Identifying server farms is a manual process. It's time consuming and open-ended.
However, every time a visitor does something that's manifestly human they're identifying themselves as not being from a server farm.
If we can collect enough of that information automatically, then the server farms are the other ones.
This is the germ of an idea.
As an example of this idea in practice, here is a list of the /8s that have never posted on my forum (in 5 years). So from my perspective, any candidates for a deny from /8 should be in this list.
0,3,4,6,7,8,9,10,11,13,14,15,16,17,18,19,20,21,22,25,26,28,
29,30,33,34,35,36,39,40,41,42,43,44,45,48,51,52,53,55,56,
57,102,104,111,117,125,126,127,133,135,136,140,148,153,158,
160,161,167,170,177,179,180,181,183,191,196,197,200,215,
221,223,224,225,226,227,228,229,230,231,232,233,234,235,
236,237,238,239,240,241,242,243,244,245,246,247,248,249,
250,251,252,253,254,255
54 is not included because I had posts from that /8 2 weeks before AWS bought them.

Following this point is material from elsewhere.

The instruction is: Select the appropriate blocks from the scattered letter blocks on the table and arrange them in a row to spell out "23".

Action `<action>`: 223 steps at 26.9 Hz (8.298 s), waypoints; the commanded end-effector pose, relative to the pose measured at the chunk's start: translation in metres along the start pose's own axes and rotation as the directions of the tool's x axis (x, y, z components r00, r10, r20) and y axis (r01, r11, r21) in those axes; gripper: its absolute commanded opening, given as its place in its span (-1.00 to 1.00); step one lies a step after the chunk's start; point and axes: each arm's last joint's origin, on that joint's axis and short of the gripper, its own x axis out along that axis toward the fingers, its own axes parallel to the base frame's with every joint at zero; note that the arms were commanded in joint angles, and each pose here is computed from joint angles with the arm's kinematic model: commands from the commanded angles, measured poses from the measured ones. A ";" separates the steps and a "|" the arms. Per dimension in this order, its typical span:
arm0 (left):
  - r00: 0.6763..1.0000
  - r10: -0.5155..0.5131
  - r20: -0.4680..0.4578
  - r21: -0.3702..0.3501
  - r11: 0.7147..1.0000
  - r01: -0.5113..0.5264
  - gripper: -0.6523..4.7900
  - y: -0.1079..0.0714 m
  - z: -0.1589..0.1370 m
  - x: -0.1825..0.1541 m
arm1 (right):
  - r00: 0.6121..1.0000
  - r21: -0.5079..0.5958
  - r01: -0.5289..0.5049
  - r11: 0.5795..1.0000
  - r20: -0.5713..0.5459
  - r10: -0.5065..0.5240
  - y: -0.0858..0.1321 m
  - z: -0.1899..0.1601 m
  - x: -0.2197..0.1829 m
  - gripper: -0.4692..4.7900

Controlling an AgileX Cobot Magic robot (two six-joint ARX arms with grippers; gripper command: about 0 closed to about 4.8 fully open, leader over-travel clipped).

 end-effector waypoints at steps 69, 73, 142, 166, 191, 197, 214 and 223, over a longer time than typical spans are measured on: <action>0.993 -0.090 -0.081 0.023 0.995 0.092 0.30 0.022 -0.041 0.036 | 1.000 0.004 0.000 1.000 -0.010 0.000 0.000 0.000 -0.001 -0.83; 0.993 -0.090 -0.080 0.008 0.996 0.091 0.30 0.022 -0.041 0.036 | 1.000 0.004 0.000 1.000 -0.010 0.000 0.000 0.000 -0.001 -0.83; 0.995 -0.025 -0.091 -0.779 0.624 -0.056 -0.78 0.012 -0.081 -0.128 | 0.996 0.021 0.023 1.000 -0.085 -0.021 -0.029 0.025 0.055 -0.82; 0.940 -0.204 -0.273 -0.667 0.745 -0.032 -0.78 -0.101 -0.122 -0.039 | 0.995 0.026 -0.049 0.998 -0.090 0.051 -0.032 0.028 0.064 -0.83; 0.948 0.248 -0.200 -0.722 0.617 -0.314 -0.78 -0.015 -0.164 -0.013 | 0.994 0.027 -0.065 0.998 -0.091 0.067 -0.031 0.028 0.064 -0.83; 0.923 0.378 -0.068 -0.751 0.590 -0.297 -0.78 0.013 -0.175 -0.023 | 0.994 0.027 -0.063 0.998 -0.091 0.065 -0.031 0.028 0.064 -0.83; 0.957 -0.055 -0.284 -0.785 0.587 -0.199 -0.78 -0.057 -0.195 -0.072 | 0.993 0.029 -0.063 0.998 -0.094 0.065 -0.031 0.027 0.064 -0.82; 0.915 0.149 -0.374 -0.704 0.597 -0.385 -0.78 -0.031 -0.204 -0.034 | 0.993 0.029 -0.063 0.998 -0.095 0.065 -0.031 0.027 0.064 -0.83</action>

Because my forum is small (only around 1000 members) it's not a statistically strong sample (and individual numbers are still getting knocked off this list every few months), but someone with a much larger forum could produce this list the same way I did, with a single line SQL query, and could generate some better data.
I'd be interested...
One way of looking at the bot problem is to think about asking "what IP addresses are you prepared to give the benefit of the doubt?"

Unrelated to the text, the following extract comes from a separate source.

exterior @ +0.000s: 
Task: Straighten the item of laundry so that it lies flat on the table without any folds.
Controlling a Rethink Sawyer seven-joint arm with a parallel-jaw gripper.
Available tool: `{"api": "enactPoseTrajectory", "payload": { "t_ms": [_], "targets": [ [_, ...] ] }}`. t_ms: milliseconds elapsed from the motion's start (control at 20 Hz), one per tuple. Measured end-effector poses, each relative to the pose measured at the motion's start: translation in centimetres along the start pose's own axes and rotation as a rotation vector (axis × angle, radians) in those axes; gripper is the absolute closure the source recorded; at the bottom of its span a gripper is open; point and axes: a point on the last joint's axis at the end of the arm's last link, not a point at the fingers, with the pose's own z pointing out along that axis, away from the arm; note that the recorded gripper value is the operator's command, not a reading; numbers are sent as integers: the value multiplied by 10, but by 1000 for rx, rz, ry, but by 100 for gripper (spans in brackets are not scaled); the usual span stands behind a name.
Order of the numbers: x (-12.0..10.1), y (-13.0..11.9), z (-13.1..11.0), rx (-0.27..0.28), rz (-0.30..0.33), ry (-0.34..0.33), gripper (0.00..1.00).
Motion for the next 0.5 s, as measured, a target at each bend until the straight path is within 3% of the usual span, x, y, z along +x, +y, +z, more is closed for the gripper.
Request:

I would regard the list above as being candidates for closer-than-usual scrutiny - e.g throwing up a captcha page.
/8 are huge chunks. It would be nice to go a lot finer, but that would need more data. And of course if it's collected from forum posts, you need to make sure they're not spam! That gets harder to guarantee on a large forum. But there may be more reliable sources.

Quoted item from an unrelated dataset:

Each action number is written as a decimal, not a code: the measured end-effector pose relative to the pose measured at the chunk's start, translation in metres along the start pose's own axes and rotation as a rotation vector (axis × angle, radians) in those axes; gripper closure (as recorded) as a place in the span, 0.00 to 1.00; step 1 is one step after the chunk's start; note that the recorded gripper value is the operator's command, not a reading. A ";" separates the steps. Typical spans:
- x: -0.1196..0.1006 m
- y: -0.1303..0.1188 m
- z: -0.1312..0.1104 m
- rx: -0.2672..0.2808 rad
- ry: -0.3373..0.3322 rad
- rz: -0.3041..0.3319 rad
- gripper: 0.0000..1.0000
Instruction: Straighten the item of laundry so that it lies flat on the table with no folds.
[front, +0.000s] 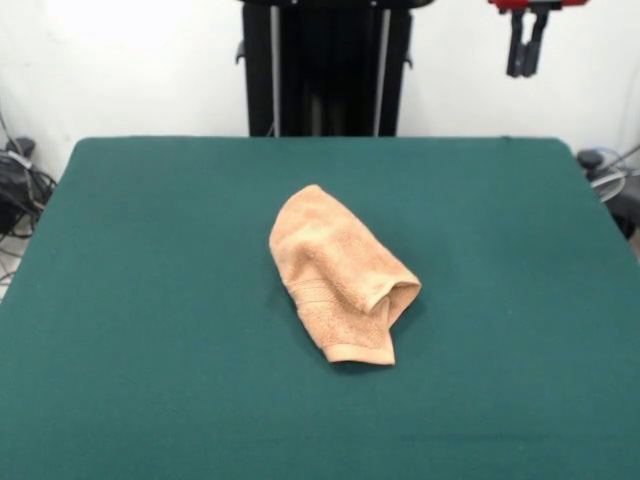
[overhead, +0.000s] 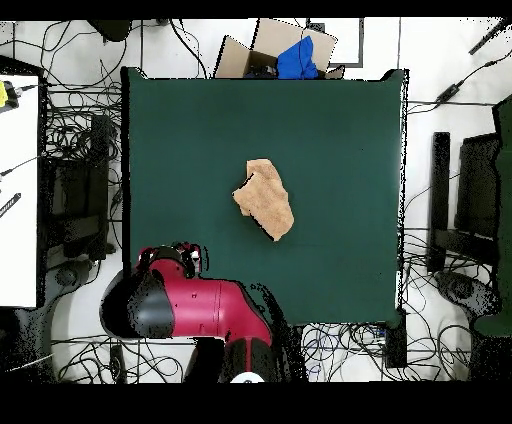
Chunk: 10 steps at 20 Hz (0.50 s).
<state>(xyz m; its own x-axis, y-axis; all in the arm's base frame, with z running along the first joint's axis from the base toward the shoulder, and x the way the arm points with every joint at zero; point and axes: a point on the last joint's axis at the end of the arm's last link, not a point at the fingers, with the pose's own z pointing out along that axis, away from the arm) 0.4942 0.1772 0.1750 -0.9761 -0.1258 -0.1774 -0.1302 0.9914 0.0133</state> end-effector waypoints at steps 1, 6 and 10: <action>0.000 0.000 0.000 0.000 0.000 0.000 1.00; 0.001 0.000 0.000 -0.002 0.009 0.000 1.00; 0.001 0.000 0.000 -0.003 0.016 0.000 1.00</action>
<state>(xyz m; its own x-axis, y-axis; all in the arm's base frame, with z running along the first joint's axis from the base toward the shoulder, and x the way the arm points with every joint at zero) 0.4928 0.1773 0.1749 -0.9787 -0.1262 -0.1621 -0.1305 0.9913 0.0161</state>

I've not really done anything about this yet, I'm just thinking aloud. There may be some flavours of this approach that could complement what people are doing with all those lists of server farms...
A quick look at today's log reveals that about 3% of my visits are from these /8s, including some Baidu, Synapse, Yisou and a few other bots. I'm already blocking the vast majority of bot traffic, though, so on an undefended site it might be much higher.